Patologia gastrointestinale
Giovedì, 30 Luglio 2020

Tumori del colon: come limitare il rischio di carcinosi peritoneale?

A cura di Giuseppe Aprile

 Lo studio francese Prophylochip-PRODIGE 15 indaga il ruolo di un second-look chirurgico combinato all'HIPEC in pazienti con alto rischio di sviluppare carcinosi peritoneale dopo resezione radicale e chemioterapia adiuvante. La strategia funziona?

Goere D, et al. Second-look surgery plus hyperthermic intraperitoneal chemotherapy versus surveillance in patients at high risk of developing colorectal peritoneal metastases (PROPHYLOCHIP-PRODIGE 15): a randomised, phase 3 study. Lancet Oncol 2020, epub Jul 24

Pensionato il dr. Paul Sugarbacker [Lancet Oncol 2012], si affacciano tempi difficili per l'HIPEC dopo che lo studio randomizzato Unicancer PRODIGE 7 ha sancito il fallimento della procedura in setting prospettico randomizzato [dati presentati ad ASCO 2018, nessuna differenza nel tasso di sopravvivenza a 24, 36 e 48 mesi].

Nonostante questo, rimaneva poco chiaro se una precoce aplixazione del protocollo di chirurgia interventistica acccoppiata alla chemioterapia intraperitoneale potesse portare qualche vantaggio a pazienti con adenocarcinoma del colon e alto rischio di sviluppare carcinosi peritoneale, che è quasi sempre asintomatica nella fase iniziale.

In questo contesto lo studio randomizzato di fase III francese - condotto in 23 presidi ospedalieri - dopo la completa resezione chirurgica ha arruolato pazienti con carcinoma colorettale e metastasi sincrone localizzate in sede peritoneale/ovarica ovvero pazienti esorditi con perforazione intestinale a ricevere chemioterapia adiuvante con fluoropirimidina e oxaliplatino per sei mesi senza evidenza di malattia al termine del percorso terapeutico. I pazienti erano randomizzati a sola sorveglianza vs second look chirurgico e HIPEC. Nel braccio sperimentale la HIPEC poteva prevedere bagno chemioterapico con oxaliplatino o mitomicina-C.
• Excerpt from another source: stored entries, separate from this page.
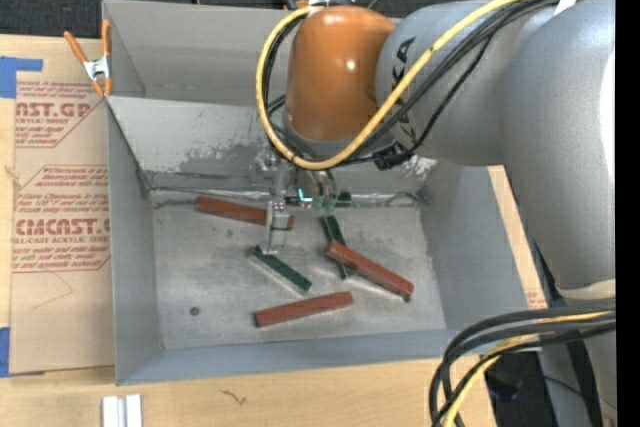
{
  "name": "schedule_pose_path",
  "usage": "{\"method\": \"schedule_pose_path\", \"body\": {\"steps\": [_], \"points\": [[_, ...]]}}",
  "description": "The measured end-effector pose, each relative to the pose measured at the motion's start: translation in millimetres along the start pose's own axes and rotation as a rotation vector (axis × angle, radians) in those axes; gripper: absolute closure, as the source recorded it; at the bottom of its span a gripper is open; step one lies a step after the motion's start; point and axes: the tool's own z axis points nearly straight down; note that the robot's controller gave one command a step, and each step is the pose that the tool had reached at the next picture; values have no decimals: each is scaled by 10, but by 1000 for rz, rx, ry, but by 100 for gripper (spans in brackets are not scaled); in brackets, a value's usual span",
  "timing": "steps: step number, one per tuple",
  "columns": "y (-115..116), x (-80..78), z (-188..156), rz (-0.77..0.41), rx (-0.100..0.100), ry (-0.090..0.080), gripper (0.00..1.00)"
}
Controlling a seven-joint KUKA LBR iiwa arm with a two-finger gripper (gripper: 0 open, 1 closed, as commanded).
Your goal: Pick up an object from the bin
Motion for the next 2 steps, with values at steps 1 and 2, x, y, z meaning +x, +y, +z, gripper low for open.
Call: {"method": "schedule_pose_path", "body": {"steps": [1, 2], "points": [[-304, 19, 963, 215, -1, -2, 0], [-297, -20, 911, 214, -5, -15, 100]]}}
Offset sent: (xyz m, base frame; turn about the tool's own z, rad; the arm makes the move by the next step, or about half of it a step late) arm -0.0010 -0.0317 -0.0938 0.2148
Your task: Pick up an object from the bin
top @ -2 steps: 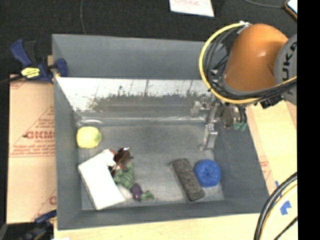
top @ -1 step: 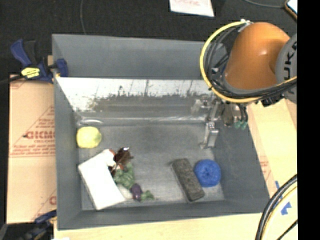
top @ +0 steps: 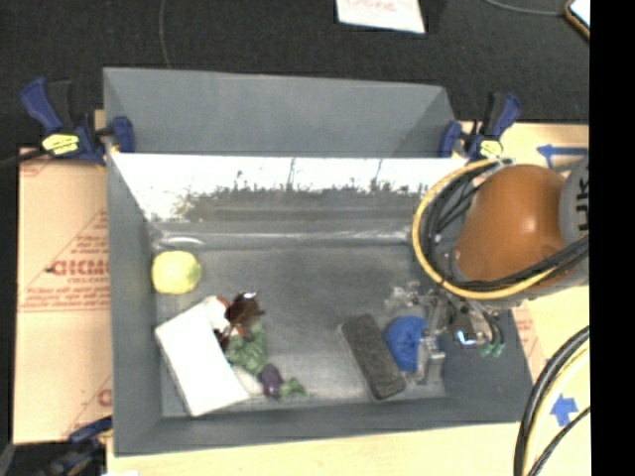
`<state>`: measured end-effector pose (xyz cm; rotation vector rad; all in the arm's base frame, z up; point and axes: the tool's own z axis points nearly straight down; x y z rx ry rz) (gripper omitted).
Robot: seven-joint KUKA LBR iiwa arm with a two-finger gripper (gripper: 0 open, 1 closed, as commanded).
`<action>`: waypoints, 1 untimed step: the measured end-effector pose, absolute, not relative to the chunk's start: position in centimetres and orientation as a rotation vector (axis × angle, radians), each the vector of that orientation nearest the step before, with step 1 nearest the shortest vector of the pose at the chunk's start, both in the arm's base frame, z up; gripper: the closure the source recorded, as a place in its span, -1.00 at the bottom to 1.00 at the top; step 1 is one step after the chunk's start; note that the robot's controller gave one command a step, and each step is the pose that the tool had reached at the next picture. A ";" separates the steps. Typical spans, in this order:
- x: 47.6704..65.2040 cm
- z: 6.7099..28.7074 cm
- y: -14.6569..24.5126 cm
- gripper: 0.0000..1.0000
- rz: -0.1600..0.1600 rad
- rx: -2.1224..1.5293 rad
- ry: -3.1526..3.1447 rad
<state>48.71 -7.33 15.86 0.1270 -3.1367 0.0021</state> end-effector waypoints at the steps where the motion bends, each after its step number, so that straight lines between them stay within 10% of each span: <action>1: 49.6 16.0 -6.6 -1.00 0.006 0.319 -3.144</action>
Offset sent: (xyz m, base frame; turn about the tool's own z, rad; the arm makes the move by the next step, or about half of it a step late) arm 0.0411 -0.0657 -0.0428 -0.2904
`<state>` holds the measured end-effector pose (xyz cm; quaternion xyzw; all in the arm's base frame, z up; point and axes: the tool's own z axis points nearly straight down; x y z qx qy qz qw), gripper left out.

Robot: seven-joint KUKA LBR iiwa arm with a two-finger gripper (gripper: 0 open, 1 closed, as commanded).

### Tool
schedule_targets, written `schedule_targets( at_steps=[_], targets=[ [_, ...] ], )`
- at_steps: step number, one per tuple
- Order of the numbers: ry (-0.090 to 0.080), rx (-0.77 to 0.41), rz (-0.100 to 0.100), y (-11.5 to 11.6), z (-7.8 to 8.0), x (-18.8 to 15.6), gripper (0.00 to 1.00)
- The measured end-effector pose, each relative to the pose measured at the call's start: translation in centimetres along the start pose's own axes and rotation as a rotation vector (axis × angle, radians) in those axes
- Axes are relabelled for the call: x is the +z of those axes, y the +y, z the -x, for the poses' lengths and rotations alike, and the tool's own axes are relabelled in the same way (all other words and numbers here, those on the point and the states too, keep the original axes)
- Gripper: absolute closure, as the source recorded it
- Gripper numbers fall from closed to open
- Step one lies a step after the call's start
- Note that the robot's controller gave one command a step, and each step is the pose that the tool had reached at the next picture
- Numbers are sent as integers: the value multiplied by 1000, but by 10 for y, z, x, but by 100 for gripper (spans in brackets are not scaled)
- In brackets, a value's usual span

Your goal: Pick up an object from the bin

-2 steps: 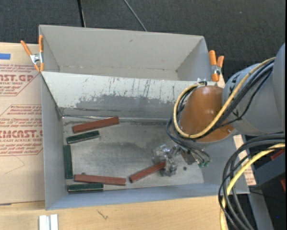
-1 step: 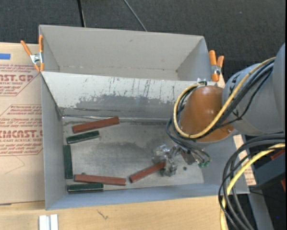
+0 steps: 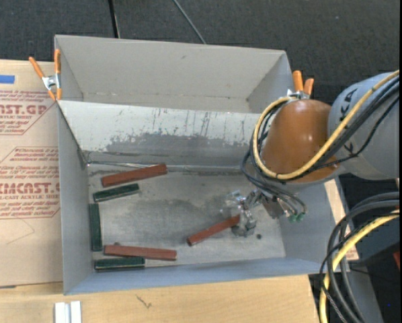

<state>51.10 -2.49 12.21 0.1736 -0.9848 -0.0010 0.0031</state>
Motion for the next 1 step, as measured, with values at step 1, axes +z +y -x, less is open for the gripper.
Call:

Endpoint primario dello studio era la DFS/RFS a tre anni; fattori di stratificazione erano il centro, lo stato linfonodale e il fattore che creava il rischio di disseminazione peritoneale.

Era anche valutato il Peritoneal Cancer Index [PCI], che può variare tra 0 e 39, ma predice miglior outcome clinico quando si situa nella categoria inferiore, compresa tra 0 e 9.

Durante un quinquennio - arruolamento protratto dal 2010 al 2015 - 150 pazienti sono stati randomizzati nel trial, con una età mediana inferiore ai 60 anni.

Il Peritoenal Cancer Index [PCI] era di 0-9 nei due terzi dei pazienti operati.

La DFS a tre anni è stata del 53% nel braccio di sorveglianza vs 44% in quello di trattamento con second look chirurgico e HIPEC [HR 0.97, 95%CI 0.61-1.56].

Sebbene non siano stati riportate morti realte al trattamento, il 40% dei pazienti assegnati al braccio sperimentale riportava effetti colaterali di grado maggiore, in più frequenti tra i quali erano emorragie o difetti della anastomosi intraaddominale ovvero tossicità midollare.

Con i limiti di uno studio open con numerosità limitata e che manca di dati di biologia molecolare, il messaggio del trial é chiaro: il ruolo dell'HIPEC è minimo e non impatta sulla DFS nemmeno nei pazienti ad alto rischio di sviluppare carcinosi peritoneale.

Il dato va interpretato assieme a quello dello studio PRODIGE 17 che rimarca l'assenza di beneficio dell'HIPEC nella chirurgia peritoneale di salvataggio, come ricorda Moran in uno spietato editoriale di accompagnamento. Meglio quindi affidarsi all'esperienza di una chirurgia ottimale in prima battuta o a mani esperte nel caso di recidiva peritoneale limitata, ma evitando il rischio di inutili complicazioni con trattamenti di chemioterapia intraoperatoria molto poco evidence-based.